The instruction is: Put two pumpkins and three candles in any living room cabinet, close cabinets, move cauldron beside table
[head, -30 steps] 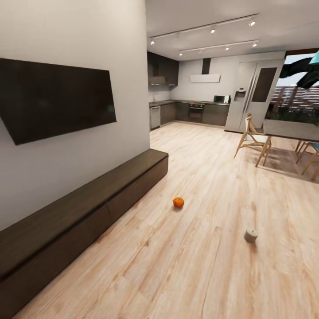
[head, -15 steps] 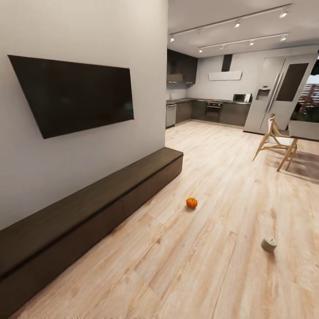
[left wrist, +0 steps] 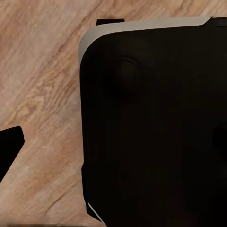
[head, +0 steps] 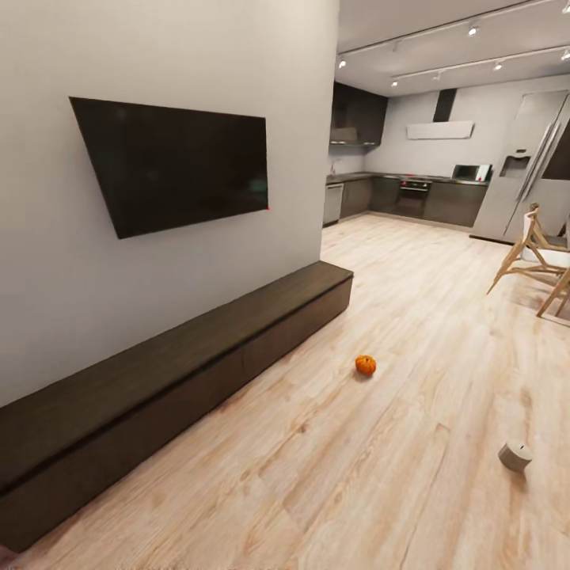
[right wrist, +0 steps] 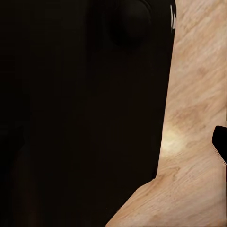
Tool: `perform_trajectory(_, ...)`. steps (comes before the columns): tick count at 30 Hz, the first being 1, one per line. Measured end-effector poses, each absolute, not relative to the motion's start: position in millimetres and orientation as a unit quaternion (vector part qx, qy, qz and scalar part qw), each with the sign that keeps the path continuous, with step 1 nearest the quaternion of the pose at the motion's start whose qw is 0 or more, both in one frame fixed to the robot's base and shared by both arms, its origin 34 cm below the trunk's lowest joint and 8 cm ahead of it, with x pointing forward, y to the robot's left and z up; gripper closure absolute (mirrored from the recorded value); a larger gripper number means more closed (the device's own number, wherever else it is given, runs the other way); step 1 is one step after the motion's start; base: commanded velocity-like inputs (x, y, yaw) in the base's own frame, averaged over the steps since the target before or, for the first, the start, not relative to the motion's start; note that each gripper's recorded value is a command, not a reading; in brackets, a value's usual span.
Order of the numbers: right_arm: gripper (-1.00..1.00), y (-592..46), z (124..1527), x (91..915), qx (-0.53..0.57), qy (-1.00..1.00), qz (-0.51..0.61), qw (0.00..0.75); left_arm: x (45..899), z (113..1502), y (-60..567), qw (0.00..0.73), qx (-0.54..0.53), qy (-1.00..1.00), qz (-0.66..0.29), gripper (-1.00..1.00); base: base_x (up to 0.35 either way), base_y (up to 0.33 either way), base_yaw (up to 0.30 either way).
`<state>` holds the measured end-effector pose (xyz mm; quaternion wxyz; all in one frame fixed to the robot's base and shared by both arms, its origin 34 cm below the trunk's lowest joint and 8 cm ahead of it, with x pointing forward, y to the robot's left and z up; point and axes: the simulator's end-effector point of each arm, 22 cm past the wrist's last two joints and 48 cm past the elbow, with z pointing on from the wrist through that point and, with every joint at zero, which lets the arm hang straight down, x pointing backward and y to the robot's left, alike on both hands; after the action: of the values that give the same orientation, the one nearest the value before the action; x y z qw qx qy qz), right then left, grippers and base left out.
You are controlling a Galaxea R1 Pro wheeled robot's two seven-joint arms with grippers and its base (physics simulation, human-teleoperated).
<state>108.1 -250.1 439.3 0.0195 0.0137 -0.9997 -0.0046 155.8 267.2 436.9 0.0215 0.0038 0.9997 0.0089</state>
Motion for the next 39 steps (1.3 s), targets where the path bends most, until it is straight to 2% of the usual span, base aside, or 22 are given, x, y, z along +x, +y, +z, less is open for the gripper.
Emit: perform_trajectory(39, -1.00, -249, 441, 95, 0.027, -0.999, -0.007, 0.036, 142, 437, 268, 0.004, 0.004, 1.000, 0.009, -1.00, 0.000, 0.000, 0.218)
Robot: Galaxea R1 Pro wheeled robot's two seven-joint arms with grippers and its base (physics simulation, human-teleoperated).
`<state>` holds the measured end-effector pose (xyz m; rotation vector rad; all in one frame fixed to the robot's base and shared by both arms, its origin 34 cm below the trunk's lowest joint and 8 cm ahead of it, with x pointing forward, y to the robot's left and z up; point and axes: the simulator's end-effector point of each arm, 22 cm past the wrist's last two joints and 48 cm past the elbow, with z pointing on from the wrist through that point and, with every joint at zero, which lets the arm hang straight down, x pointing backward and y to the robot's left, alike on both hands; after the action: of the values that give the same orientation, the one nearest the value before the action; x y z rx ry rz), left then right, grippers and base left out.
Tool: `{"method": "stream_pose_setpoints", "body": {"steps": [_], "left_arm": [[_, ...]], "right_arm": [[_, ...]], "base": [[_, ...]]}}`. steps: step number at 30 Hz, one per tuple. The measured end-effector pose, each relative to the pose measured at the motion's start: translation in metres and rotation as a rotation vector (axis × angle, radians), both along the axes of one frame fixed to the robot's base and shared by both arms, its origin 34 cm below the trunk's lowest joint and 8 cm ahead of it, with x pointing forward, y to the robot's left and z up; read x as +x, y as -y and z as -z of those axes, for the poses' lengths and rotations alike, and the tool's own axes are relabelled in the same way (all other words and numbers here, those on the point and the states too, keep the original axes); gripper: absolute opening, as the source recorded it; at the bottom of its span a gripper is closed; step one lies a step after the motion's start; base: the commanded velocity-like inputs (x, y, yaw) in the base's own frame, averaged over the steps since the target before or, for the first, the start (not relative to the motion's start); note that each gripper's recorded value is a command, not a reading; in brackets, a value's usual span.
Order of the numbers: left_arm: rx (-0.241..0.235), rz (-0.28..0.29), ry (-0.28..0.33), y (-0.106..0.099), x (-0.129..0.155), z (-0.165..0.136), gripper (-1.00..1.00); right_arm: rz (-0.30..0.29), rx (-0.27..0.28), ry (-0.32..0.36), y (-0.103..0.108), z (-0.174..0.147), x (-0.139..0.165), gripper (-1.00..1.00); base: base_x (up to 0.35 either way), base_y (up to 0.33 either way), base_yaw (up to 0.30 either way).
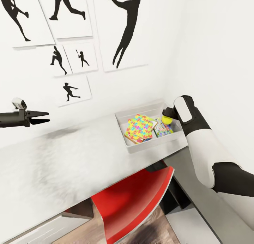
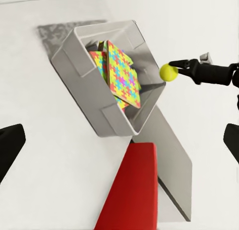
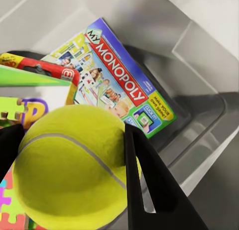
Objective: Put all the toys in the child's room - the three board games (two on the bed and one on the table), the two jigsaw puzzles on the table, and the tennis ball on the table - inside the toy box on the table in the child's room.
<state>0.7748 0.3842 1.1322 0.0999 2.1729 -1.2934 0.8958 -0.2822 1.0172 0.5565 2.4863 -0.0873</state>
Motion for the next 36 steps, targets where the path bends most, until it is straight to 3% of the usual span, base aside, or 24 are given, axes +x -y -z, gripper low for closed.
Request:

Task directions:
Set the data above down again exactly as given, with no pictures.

Your response:
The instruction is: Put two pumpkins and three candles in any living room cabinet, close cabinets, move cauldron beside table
[head, -30 steps] 
[head, -15 steps] 
[left wrist, +0 steps] 
[head, +0 steps] 
[right wrist, +0 steps] 
Tool: `perform_trajectory(_, ...)`. steps (comes before the columns): tick count at 30 Hz, the first being 1, one per line. Measured end-effector poses, each absolute, not relative to the motion's start: position in millimetres and orientation as a unit quaternion (vector part qx, qy, qz and scalar part qw), each with the sign that keeps the path continuous, with step 1 nearest the quaternion of the pose at the motion's start whose qw is 0 or more, both in one frame fixed to the robot's base and shared by both arms, its origin 34 cm below the trunk's lowest joint and 8 cm ahead of it, with x pointing forward, y to the robot's left and z up; gripper closure absolute (mirrored from the recorded value); a larger gripper number means more closed (the device's own number, wherever else it is given, runs the other way); step 1 is one step after the motion's start; base: commanded velocity-like inputs (x, y, yaw) in the base's own frame, averaged over the steps since the target before or, for the first, the start, not relative to the motion's start; note that each gripper's recorded value is a command, not a reading; in brackets, a value's usual span.
Order of the numbers: right_arm: gripper (-1.00..1.00), y (-592..46), z (124..1527), x (91..915), qx (-0.53..0.57), qy (-1.00..1.00), qz (-0.51..0.61), qw (0.00..0.75); left_arm: x (45..899), z (113..1502), y (-60..567), qw (0.00..0.73), qx (-0.54..0.53), qy (-1.00..1.00), qz (-0.66..0.29), gripper (-1.00..1.00); base: base_x (up to 0.35 either way), base_y (up to 0.33 either way), base_yaw (up to 0.30 either way).
`<state>` holds the measured end-effector pose (xyz mm; quaternion wxyz; all in one frame fixed to the robot's base and shared by both arms, its origin 34 cm below the trunk's lowest joint and 8 cm ahead of it, with x pointing forward, y to the robot's left and z up; point and axes: the simulator's end-effector point of each arm, 22 cm past the wrist's last two joints and 48 cm past the elbow, with z pointing on from the wrist through that point and, with every joint at zero, which lets the arm hang straight down, x pointing backward and y to the robot's left, alike on both hands; after the action: of the values that give the same orientation, the one nearest the value before the action; x y z qw qx qy qz), right then left, grippers and base left out.
You are controlling a Galaxea R1 Pro wheeled robot's two seven-joint arms with grippers and its base (physics simulation, human-teleoperated).
<state>108.1 -250.1 439.3 0.0195 0.0137 -0.9997 -0.0046 155.8 267.2 436.9 0.0215 0.0038 0.9997 0.0089</state>
Motion for the next 39 steps (1.3 s), targets where the path bends most, until it is straight to 2% of the usual span, base aside, or 22 are given, x, y, z along +x, +y, +z, less is open for the gripper.
Emit: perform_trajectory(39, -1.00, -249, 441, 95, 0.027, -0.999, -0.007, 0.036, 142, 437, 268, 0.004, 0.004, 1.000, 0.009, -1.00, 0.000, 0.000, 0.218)
Robot: Galaxea R1 Pro wheeled robot's two seven-joint arms with grippers and its base (physics simulation, human-teleoperated).
`<state>` holds the measured end-effector pose (xyz m; rotation vector rad; all in one frame fixed to the robot's base and shared by both arms, its origin 34 cm below the trunk's lowest joint and 8 cm ahead of it, with x pointing forward, y to the robot's left and z up; point and axes: the simulator's end-effector point of each arm, 22 cm past the wrist's last two joints and 48 cm past the elbow, with z pointing on from the wrist through that point and, with every joint at zero, which lets the arm hang straight down, x pointing backward and y to the robot's left, alike on both hands; after the action: of the values that give the same orientation, the one nearest the value before the action; x y z rx ry rz), left then right, grippers and base left out.
Tool: `{"method": "stream_pose_setpoints", "body": {"steps": [_], "left_arm": [[_, ...]], "right_arm": [[_, ...]], "base": [[_, ...]]}}`. steps: step number at 30 Hz, one per tuple. The measured end-effector pose, each relative to the pose measured at the motion's start: translation in metres and rotation as a rotation vector (axis × angle, radians), both along the axes of one frame fixed to the robot's base and shared by both arms, its origin 34 cm below the trunk's lowest joint and 8 cm ahead of it, with x pointing forward, y to the robot's left and z up; read x as +x, y as -y and z as -z of those axes, for the poses' lengths and rotations alike, and the tool's own axes are relabelled in the same way (all other words and numbers here, those on the point and the states too, keep the original axes); gripper: absolute opening, as the source recorded it; at the bottom of its span a gripper is closed; step one lies a step after the motion's start; base: the commanded velocity-like inputs (x, y, yaw) in the base's own frame, averaged over the steps since the target before or, for the first, the start (not relative to the motion's start); note that each gripper's recorded value is a command, not a reading; in brackets, a value's usual span.
Order of the numbers: left_arm: rx (-0.241..0.235), rz (-0.28..0.29), ry (-0.28..0.33), y (-0.106..0.099), x (-0.129..0.155), z (-0.165..0.136), gripper (-1.00..1.00); right_arm: rz (-0.30..0.29), rx (-0.27..0.28), ry (-0.32..0.36), y (-0.103..0.108), z (-0.174..0.147), x (-0.139..0.165), gripper (-1.00..1.00); base: base_x (up to 0.35 either way), base_y (up to 0.33 either way), base_yaw (up to 0.30 either way).
Objective: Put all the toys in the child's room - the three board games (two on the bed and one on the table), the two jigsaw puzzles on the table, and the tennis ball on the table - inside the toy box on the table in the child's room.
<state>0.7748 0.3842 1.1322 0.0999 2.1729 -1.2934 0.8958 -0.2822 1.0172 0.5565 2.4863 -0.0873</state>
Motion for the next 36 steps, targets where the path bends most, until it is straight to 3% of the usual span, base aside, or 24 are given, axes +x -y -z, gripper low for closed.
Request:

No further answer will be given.